我想将准确率至少提高到 70,但我达到的最高分数是 47%

history = model.fit(X_train, y_train, epochs=50, validation_data=(X_valid, y_valid), batch_size=64)

Epoch 1/50
5/5 [==============================] - 23s 4s/step - loss: 0.9838 - accuracy: 0.5390 - val_loss: 0.6931 - val_accuracy: 0.4800
Epoch 2/50
5/5 [==============================] - 21s 4s/step - loss: 0.8043 - accuracy: 0.6348 - val_loss: 0.7109 - val_accuracy: 0.4800
Epoch 3/50
5/5 [==============================] - 21s 4s/step - loss: 0.6745 - accuracy: 0.6915 - val_loss: 0.7554 - val_accuracy: 0.4800
Epoch 4/50
5/5 [==============================] - 21s 4s/step - loss: 0.6429 - accuracy: 0.7589 - val_loss: 0.8261 - val_accuracy: 0.4800
Epoch 5/50
5/5 [==============================] - 21s 4s/step - loss: 0.5571 - accuracy: 0.8014 - val_loss: 0.9878 - val_accuracy: 0.4800

有什么方法可以增加更多吗?以及如何结合两个模型? 任何帮助将不胜感激。非常感谢。

尝试图像增强。 我是说;很明显模型过度拟合数据

甚至可以改变 train_test_split 比率(增加它。)

我认为发生了两件事之一。训练数据会指向过度拟合,但考虑到模型中的丢失量,我不会怀疑是这种情况。我认为可能是训练数据的概率分布与验证数据的概率分布明显不同。如果您需要很少的训练样本,就会发生这种情况。那么你的 2 classes 中的每一个有多少个训练样本?如果每个 class 少于 120 个样本,则使用图像增强来创建更多训练样本。你是如何生成验证图像的?如果您有单独的验证图像,最好将训练集与验证集结合起来,然后使用 sklearn train_test_split 将组合数据随机拆分为训练集和验证集。注意:仅对训练集而不是验证集使用扩充。我还建议您使用 Keras 回调 Reduce learning rate on plateau 来实现可调整的学习率。
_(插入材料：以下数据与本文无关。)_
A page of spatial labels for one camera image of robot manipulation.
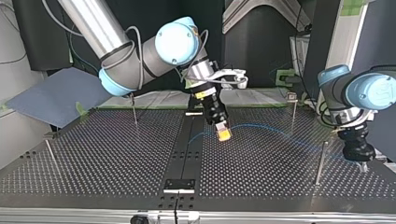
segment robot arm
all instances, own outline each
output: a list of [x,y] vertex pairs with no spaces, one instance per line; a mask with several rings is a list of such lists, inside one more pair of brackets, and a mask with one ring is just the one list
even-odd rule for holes
[[375,158],[374,147],[365,139],[367,121],[373,120],[378,110],[396,102],[395,77],[396,72],[379,70],[353,76],[346,65],[335,66],[318,75],[332,126],[340,128],[338,136],[345,142],[346,160],[365,165]]
[[140,52],[105,1],[59,0],[59,3],[101,60],[99,78],[108,92],[116,96],[128,94],[180,66],[184,69],[186,89],[203,104],[206,120],[216,125],[219,140],[231,137],[216,79],[233,75],[239,87],[246,87],[248,79],[242,70],[214,72],[191,18],[165,24],[156,36],[143,44]]

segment perforated table
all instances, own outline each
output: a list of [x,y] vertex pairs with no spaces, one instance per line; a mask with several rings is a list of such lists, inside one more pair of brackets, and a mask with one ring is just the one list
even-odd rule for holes
[[[92,111],[0,171],[0,207],[396,213],[396,174],[380,161],[361,174],[312,112],[298,108],[295,121],[291,113],[230,108],[233,138],[221,143],[203,116],[182,110],[137,111],[137,126],[131,110]],[[329,146],[315,185],[323,141]],[[194,180],[194,193],[163,193],[178,179]]]

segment white wall
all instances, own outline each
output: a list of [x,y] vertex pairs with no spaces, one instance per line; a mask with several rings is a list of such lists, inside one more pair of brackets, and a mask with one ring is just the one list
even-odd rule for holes
[[[12,5],[11,0],[3,2]],[[7,16],[16,23],[14,14],[0,6]],[[43,80],[45,74],[30,70],[27,57],[15,63],[25,53],[20,34],[9,24],[0,11],[0,104],[29,89]],[[0,110],[0,169],[17,159],[23,152],[42,141],[50,126],[31,119],[13,110]]]

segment black metal plate
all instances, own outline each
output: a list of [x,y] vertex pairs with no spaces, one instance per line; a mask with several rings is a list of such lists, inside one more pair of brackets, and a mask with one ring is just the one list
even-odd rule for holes
[[[204,141],[194,210],[396,213],[372,207],[374,202],[396,206],[396,175],[380,162],[369,163],[370,172],[360,174],[354,163],[343,160],[343,143],[311,111],[299,108],[294,122],[291,107],[229,113],[230,141],[219,142],[207,125],[194,140]],[[330,146],[315,186],[323,141]],[[192,142],[193,150],[200,149]]]
[[42,144],[14,161],[0,172],[0,206],[158,209],[184,111],[136,115],[138,126],[132,110],[95,111],[49,142],[56,160]]

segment blue cable
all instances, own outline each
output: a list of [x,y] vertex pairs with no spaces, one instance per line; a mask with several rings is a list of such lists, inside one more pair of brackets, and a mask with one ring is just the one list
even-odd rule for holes
[[[294,143],[297,144],[297,145],[300,145],[300,146],[303,146],[303,147],[308,147],[309,149],[314,150],[314,151],[319,151],[319,150],[321,150],[320,147],[315,147],[315,146],[312,146],[312,145],[307,144],[307,143],[305,143],[305,142],[302,142],[302,141],[299,141],[299,140],[295,140],[295,139],[293,139],[289,134],[284,133],[284,132],[280,131],[279,129],[276,129],[276,128],[273,128],[273,127],[271,127],[271,126],[264,125],[264,124],[249,124],[249,123],[247,123],[247,124],[238,124],[238,125],[233,126],[233,127],[231,128],[231,130],[237,129],[237,128],[241,128],[241,127],[262,128],[262,129],[266,129],[266,130],[269,130],[269,131],[274,132],[274,133],[280,133],[280,134],[282,134],[282,135],[288,137],[289,139],[291,139],[291,141],[294,142]],[[195,135],[195,136],[189,141],[189,144],[191,144],[191,143],[192,143],[195,139],[197,139],[199,136],[205,135],[205,134],[213,134],[213,133],[198,133],[197,135]],[[344,160],[344,158],[339,157],[339,156],[331,155],[330,157],[333,158],[333,159],[336,159],[336,160],[343,160],[343,161],[346,161],[346,160]]]

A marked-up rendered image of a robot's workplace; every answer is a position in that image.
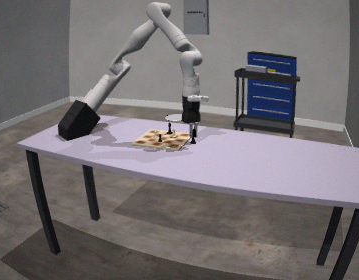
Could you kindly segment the brown and cream chessboard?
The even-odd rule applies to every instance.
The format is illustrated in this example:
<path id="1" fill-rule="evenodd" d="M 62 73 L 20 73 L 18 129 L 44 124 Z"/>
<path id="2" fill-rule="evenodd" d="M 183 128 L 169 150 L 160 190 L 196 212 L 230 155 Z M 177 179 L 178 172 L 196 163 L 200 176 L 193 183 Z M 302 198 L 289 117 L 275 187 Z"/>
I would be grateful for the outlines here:
<path id="1" fill-rule="evenodd" d="M 157 132 L 157 138 L 154 138 L 154 131 Z M 131 145 L 176 150 L 179 151 L 190 139 L 189 133 L 175 132 L 177 137 L 167 134 L 168 131 L 150 129 L 144 135 L 135 140 Z M 161 134 L 162 142 L 158 142 L 159 134 Z"/>

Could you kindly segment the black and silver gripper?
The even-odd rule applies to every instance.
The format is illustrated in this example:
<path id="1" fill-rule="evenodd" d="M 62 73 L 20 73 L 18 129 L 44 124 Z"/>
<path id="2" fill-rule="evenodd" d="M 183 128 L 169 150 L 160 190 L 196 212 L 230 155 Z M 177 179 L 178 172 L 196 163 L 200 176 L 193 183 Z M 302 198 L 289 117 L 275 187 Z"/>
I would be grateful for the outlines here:
<path id="1" fill-rule="evenodd" d="M 199 93 L 199 95 L 196 95 Z M 200 122 L 200 102 L 189 101 L 208 101 L 208 96 L 200 95 L 200 87 L 183 85 L 183 113 L 182 121 L 189 124 L 189 137 L 193 138 L 193 123 L 194 123 L 194 137 L 197 138 L 197 125 Z"/>

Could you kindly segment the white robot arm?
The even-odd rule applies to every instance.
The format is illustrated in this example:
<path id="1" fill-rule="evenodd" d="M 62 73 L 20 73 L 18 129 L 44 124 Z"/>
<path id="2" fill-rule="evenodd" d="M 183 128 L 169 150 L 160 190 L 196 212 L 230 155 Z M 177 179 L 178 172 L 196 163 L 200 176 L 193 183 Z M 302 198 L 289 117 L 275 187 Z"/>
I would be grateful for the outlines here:
<path id="1" fill-rule="evenodd" d="M 131 65 L 121 57 L 140 50 L 158 27 L 168 37 L 174 48 L 177 51 L 183 52 L 180 56 L 183 85 L 199 85 L 199 73 L 194 71 L 193 66 L 198 66 L 202 63 L 202 55 L 199 50 L 187 40 L 182 31 L 167 19 L 171 13 L 171 6 L 166 3 L 153 2 L 147 6 L 146 13 L 150 19 L 131 34 L 109 66 L 109 70 L 113 72 L 115 76 L 104 75 L 93 90 L 91 89 L 82 100 L 82 102 L 87 103 L 94 112 L 98 110 L 121 78 L 124 77 L 131 68 Z"/>
文档是 here. 下面的代码显示了我为此使用的设置

rlronp=tf.keras.callbacks.ReduceLROnPlateau(monitor="val_loss", factor=0.5, 
                                            patience=1,  verbose=1)

还建议使用 Keras 回调提前停止,文档是 here. 下面的代码显示了我对此的实现

estop=tf.keras.callbacks.EarlyStopping( monitor="val_loss",  patience=3,
                                         verbose=1, 
                                         restore_best_weights=True)

在model.fit中包含代码

history=model.fit(.....  callbacks[estop, rlronp])

将纪元数设置为运行一个相当大的值。